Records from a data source
== == ==

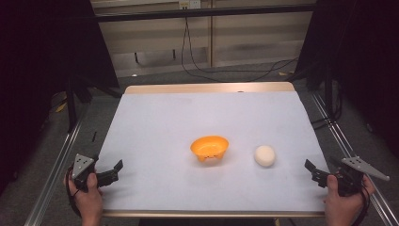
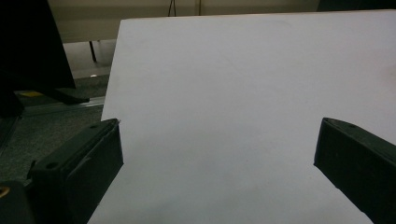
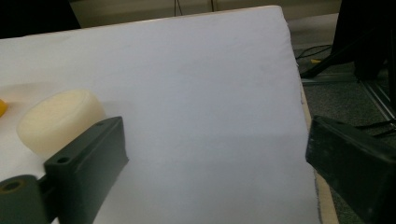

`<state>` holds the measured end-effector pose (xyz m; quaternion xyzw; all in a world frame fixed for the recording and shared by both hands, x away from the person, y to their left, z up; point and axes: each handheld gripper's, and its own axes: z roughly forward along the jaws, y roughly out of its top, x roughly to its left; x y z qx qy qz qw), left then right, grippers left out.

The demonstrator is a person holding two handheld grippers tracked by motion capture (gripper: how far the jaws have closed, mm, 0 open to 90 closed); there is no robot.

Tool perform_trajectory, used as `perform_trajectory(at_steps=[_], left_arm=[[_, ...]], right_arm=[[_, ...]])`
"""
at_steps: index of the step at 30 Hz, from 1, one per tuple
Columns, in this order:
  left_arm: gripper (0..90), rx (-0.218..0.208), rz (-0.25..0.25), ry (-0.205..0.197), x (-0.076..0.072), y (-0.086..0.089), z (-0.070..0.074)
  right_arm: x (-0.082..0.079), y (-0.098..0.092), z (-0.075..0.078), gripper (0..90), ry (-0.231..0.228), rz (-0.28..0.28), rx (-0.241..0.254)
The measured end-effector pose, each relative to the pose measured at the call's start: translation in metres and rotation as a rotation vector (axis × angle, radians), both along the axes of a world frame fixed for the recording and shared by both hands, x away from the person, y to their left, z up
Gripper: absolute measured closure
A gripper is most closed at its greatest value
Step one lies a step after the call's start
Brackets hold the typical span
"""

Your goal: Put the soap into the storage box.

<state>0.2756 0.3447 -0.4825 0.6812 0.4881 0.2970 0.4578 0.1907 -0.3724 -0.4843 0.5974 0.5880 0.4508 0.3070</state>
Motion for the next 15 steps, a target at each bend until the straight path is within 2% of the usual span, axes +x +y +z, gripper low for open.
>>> perform_trajectory(at_steps=[4,5,7,10,15], left_arm=[[1.0,-0.011,-0.005,-0.002,-0.0001,0.0011,0.0001],[1.0,-0.02,-0.001,-0.006,-0.0006,0.0022,0.0001],[1.0,-0.03,0.001,-0.007,-0.0007,0.0026,0.0],[1.0,-0.03,0.001,-0.006,-0.0006,0.0025,0.0],[1.0,-0.027,-0.003,-0.008,-0.0008,0.0024,0.0001]], right_arm=[[-0.0005,0.0016,0.0003,6.7,-0.001,-0.012,-0.012],[-0.0003,0.003,0.0005,6.4,0.005,-0.023,-0.03],[0.0007,0.0029,0.0007,7.3,0.015,-0.031,-0.035],[0.0015,0.0036,0.0016,11.9,0.034,-0.075,-0.058],[0.0036,0.007,0.0035,9.9,0.056,-0.084,-0.092]])
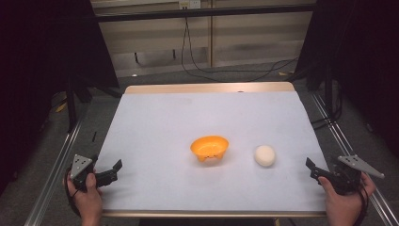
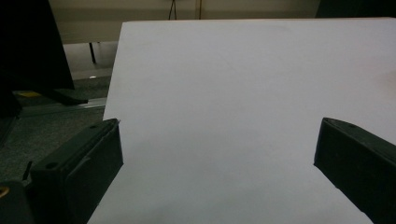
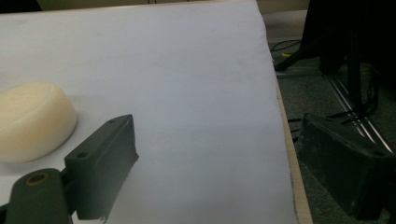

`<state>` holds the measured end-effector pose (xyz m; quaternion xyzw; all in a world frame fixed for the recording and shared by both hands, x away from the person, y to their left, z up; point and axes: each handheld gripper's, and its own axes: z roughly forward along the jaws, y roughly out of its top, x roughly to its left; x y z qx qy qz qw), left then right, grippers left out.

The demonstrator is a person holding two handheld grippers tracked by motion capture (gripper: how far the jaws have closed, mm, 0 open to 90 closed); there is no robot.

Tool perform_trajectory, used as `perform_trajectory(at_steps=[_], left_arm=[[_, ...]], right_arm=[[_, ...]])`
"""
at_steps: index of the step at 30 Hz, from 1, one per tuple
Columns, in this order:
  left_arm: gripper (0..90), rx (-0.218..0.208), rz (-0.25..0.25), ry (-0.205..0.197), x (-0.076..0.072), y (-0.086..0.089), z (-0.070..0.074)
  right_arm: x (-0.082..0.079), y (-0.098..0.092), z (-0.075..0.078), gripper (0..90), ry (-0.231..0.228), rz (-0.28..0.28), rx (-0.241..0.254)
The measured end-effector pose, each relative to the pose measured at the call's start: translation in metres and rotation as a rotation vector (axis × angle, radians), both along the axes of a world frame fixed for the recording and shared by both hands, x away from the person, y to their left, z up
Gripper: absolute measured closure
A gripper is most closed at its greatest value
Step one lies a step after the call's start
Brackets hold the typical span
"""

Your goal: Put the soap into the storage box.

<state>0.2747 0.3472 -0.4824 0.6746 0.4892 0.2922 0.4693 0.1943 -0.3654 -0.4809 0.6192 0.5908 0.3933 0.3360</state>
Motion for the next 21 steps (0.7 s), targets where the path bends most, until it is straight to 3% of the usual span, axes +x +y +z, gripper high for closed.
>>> perform_trajectory(at_steps=[1,4,8,13,21], left_arm=[[1.0,-0.002,0.0,-0.001,0.0,0.0,0.0],[1.0,-0.008,0.001,0.0,0.0,0.0,0.0],[1.0,0.002,0.004,-0.005,-0.001,0.0,0.0],[1.0,0.0,-0.001,-0.002,-0.001,0.001,0.0],[1.0,-0.011,-0.001,-0.001,-0.001,0.002,0.0]], right_arm=[[0.002,0.005,0.001,7.6,0.021,-0.035,-0.031],[0.004,0.01,0.002,5.7,0.035,-0.049,-0.051],[0.009,0.022,0.008,3.1,0.058,0.034,-0.066],[0.015,0.035,0.019,7.2,0.111,0.046,-0.123],[0.023,0.037,0.021,17.5,0.142,0.095,-0.092]])
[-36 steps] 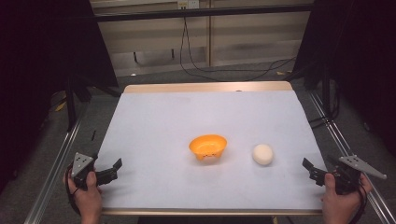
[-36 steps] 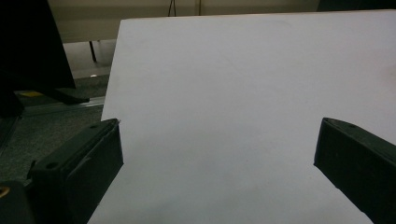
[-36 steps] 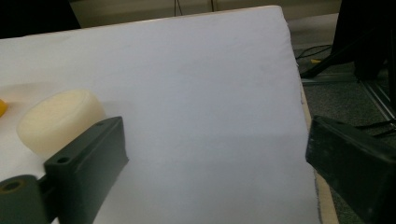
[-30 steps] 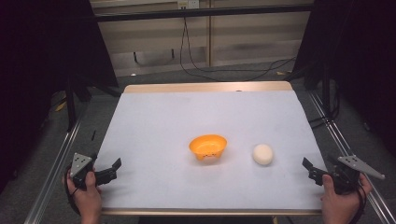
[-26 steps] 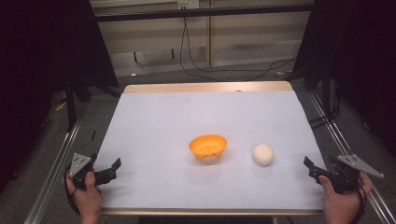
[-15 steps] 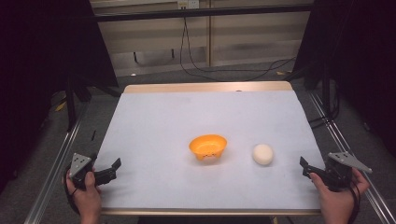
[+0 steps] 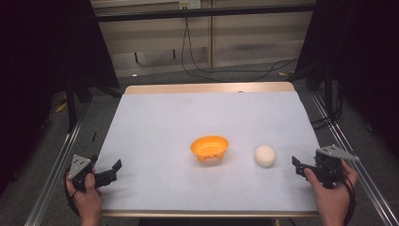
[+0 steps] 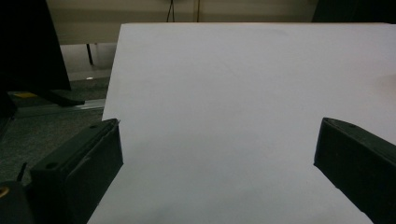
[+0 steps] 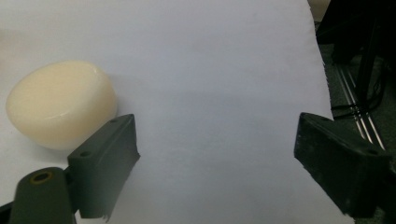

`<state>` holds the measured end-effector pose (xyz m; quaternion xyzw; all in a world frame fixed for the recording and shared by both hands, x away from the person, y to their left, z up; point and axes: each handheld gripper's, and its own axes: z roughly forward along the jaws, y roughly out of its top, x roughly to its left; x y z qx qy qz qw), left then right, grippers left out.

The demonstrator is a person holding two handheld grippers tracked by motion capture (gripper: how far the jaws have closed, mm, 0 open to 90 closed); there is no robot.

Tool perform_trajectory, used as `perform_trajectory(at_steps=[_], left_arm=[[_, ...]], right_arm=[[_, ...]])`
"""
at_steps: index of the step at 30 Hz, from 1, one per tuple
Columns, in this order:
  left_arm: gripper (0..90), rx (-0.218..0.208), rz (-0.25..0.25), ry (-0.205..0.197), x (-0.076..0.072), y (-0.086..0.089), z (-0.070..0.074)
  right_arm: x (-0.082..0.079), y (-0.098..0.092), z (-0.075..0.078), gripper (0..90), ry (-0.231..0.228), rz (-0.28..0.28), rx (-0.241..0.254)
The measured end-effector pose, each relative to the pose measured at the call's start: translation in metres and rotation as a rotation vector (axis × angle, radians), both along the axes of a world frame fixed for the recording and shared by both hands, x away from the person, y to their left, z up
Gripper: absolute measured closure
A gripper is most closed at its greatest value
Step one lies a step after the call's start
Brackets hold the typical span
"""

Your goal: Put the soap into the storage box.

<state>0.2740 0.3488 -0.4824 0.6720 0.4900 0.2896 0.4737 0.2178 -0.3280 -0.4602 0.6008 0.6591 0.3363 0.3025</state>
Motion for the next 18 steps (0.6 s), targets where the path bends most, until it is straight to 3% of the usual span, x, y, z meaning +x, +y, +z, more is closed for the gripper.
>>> perform_trajectory(at_steps=[3,4,10,15,18], left_arm=[[0.9,-0.003,-0.001,0.0,0.0,0.001,0.0],[0.9,-0.001,-0.001,0.002,0.0,0.0,0.0],[1.0,0.001,-0.003,0.0,0.0,0.0,0.0],[1.0,0.007,-0.007,-0.001,0.0,-0.001,0.0],[0.9,0.017,-0.006,-0.001,0.0,-0.003,0.0]], right_arm=[[0.002,-0.002,0.002,21.9,-0.008,0.001,-0.008],[0.004,-0.004,0.004,23.8,0.0,0.021,0.011],[0.011,-0.009,0.007,26.6,0.046,0.023,0.049],[0.015,-0.011,0.01,20.5,0.108,0.051,0.116],[0.018,-0.006,0.012,14.9,0.133,0.096,0.113]])
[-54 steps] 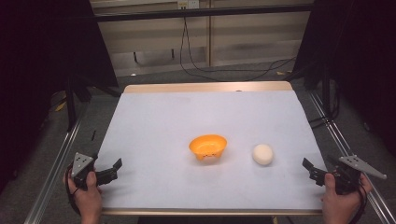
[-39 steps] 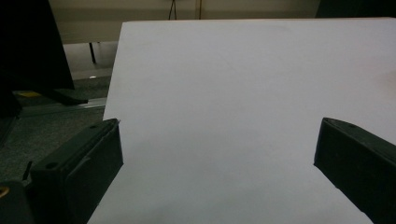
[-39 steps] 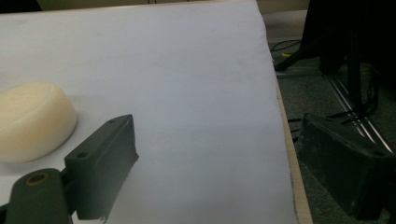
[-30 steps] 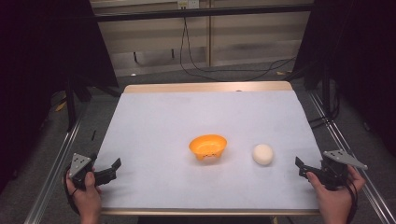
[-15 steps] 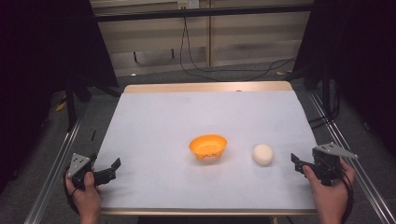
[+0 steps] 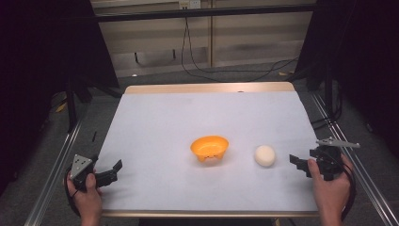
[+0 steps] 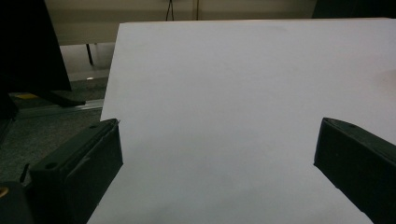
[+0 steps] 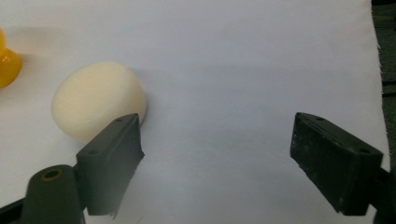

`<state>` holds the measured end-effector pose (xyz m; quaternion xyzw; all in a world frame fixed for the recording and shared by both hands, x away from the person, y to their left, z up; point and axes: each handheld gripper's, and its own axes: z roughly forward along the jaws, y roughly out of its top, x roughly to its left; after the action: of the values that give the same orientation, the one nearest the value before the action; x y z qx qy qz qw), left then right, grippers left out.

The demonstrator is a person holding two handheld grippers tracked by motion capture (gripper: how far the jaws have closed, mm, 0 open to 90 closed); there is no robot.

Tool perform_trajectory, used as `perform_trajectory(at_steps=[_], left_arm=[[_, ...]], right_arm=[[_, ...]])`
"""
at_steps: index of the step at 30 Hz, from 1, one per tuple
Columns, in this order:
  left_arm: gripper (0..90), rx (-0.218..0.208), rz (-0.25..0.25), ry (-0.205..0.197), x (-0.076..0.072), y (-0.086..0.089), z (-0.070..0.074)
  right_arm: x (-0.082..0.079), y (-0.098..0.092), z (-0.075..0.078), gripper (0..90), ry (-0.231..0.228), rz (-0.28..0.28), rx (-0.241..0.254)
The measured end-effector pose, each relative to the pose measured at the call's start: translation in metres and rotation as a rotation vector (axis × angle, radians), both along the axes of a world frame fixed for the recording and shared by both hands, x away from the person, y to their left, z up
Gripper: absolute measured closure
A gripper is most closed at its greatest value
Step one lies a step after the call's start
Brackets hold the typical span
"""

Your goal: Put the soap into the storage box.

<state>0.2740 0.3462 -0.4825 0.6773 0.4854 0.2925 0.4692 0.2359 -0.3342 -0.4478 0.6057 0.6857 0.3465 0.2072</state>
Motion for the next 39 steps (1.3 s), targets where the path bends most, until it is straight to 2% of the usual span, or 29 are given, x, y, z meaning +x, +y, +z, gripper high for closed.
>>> perform_trajectory(at_steps=[4,8,11,20,26,39], left_arm=[[0.9,0.006,-0.003,-0.003,0.0,0.0,0.0],[0.9,0.008,-0.003,-0.002,0.0,0.0,0.0],[0.9,0.031,-0.004,0.0,0.0,-0.001,0.0],[1.0,0.03,-0.002,0.002,0.0,-0.002,0.0],[0.9,0.03,-0.003,0.002,0.0,-0.002,0.0],[0.9,0.025,-0.006,-0.003,0.0,-0.003,0.0]], right_arm=[[0.004,0.002,0.001,11.7,0.012,0.024,0.021],[0.008,0.007,0.002,8.8,0.037,0.057,0.009],[0.011,0.009,0.004,8.1,0.043,0.072,-0.005],[0.018,0.02,0.006,7.5,0.045,0.103,-0.02],[0.023,0.029,0.006,6.1,0.072,0.12,-0.033],[0.032,0.043,0.005,3.2,0.099,0.149,-0.041]])
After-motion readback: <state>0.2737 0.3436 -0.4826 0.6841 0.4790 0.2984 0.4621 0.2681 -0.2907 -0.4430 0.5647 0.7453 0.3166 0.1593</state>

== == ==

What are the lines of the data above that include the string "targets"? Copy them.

* [Expected answer]
Motion for the next 21 steps (0.7 s), targets where the path bends most, until it is straight to 3% of the usual span, axes +x +y +z, gripper high for closed.
Motion for the next 18 steps (0.6 s), targets where the path bends most, until it is straight to 3% of the usual span, x, y, z meaning +x, +y, +z, more is closed for the gripper.
Motion for the next 39 steps (1.3 s), targets where the path bends most, until it is straight to 2% of the usual span, or 29 are given, x, y, z meaning +x, +y, +z, gripper high for closed.

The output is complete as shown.